GOAL OF THE EXERCISE: Where the records hold the string "robot", show the whole line it sits on.

[Records from a data collection]
▽

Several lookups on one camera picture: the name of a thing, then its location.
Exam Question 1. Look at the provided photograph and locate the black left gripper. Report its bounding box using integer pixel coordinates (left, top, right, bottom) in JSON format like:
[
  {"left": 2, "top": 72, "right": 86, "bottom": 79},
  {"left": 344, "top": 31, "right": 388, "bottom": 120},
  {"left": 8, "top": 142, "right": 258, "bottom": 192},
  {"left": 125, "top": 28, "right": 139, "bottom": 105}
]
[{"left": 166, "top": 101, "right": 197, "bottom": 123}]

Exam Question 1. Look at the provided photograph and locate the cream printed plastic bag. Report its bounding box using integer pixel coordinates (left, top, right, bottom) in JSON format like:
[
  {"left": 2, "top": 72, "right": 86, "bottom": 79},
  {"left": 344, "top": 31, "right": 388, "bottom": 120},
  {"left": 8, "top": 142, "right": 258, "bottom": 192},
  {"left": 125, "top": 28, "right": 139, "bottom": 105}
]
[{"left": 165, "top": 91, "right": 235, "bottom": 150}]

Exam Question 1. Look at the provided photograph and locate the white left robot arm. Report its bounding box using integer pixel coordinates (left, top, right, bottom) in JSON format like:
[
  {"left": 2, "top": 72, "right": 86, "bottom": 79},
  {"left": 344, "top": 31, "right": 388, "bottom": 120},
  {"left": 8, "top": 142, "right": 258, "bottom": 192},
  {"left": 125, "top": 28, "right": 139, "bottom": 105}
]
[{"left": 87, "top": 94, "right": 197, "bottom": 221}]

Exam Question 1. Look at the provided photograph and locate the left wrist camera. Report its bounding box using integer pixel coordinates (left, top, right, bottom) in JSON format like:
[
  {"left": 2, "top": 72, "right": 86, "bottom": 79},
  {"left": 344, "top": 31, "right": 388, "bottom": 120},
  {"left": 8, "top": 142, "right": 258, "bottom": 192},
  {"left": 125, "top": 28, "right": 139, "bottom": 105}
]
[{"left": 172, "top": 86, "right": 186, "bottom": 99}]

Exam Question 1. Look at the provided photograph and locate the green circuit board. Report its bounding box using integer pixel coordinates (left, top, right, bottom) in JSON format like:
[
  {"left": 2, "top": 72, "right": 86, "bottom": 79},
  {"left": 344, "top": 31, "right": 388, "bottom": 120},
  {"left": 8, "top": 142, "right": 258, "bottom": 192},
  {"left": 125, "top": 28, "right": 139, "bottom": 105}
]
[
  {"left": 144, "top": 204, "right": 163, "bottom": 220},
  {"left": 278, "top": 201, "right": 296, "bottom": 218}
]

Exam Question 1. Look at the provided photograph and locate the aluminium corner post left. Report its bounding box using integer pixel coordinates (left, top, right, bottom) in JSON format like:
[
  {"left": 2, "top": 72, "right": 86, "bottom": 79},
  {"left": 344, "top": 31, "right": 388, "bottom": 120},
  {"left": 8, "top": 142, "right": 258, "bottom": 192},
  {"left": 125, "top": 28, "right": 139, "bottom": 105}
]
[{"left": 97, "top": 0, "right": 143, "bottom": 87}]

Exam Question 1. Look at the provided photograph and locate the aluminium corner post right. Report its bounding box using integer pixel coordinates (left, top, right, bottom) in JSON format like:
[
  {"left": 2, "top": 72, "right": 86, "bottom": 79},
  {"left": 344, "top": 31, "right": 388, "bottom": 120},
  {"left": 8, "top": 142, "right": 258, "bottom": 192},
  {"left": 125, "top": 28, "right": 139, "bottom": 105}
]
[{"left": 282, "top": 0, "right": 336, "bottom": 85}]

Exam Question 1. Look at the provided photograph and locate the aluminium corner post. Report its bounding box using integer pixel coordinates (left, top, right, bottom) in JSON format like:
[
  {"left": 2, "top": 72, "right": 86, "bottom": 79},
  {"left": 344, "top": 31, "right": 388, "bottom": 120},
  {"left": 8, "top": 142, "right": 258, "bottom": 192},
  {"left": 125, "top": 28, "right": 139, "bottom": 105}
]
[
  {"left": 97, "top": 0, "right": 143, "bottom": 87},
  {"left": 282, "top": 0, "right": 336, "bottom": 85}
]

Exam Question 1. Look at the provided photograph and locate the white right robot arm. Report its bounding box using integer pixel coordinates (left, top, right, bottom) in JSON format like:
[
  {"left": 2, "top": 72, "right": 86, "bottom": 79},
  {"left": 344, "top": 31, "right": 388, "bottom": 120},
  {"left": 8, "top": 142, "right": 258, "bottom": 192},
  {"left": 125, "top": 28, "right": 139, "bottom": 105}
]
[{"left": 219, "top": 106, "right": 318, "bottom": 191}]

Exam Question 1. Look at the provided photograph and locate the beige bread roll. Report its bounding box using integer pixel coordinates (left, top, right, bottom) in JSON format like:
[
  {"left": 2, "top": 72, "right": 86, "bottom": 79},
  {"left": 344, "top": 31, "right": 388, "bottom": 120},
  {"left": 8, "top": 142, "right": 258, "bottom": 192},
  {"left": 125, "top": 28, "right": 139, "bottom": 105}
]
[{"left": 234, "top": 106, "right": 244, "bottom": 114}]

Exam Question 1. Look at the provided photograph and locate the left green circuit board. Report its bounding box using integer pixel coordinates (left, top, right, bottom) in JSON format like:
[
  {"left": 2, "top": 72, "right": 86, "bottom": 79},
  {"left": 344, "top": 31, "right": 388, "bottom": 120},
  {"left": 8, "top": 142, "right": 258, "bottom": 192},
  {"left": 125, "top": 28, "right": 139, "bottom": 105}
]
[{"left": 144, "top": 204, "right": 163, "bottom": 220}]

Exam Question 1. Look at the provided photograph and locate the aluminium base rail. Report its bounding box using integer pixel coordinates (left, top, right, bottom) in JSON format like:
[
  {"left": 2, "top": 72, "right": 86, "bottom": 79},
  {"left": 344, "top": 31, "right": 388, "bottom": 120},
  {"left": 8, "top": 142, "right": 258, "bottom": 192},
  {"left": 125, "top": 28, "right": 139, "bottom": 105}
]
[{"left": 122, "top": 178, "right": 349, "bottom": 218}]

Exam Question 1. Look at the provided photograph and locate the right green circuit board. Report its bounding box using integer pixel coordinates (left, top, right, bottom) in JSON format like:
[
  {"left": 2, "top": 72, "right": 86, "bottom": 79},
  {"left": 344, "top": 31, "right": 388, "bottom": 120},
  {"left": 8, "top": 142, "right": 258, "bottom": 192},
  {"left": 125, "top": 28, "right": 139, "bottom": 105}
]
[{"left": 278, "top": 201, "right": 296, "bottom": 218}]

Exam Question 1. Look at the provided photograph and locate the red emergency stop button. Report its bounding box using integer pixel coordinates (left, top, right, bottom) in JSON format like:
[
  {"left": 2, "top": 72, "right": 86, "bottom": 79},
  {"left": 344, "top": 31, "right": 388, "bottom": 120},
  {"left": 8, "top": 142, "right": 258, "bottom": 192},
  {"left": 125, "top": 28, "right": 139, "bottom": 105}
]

△

REPLY:
Exam Question 1. Look at the provided photograph and locate the white left robot arm. Report its bounding box using integer pixel coordinates (left, top, right, bottom) in JSON format like:
Exam Question 1. Look at the provided photograph and locate the white right robot arm. Report its bounding box using integer pixel coordinates (left, top, right, bottom) in JSON format like:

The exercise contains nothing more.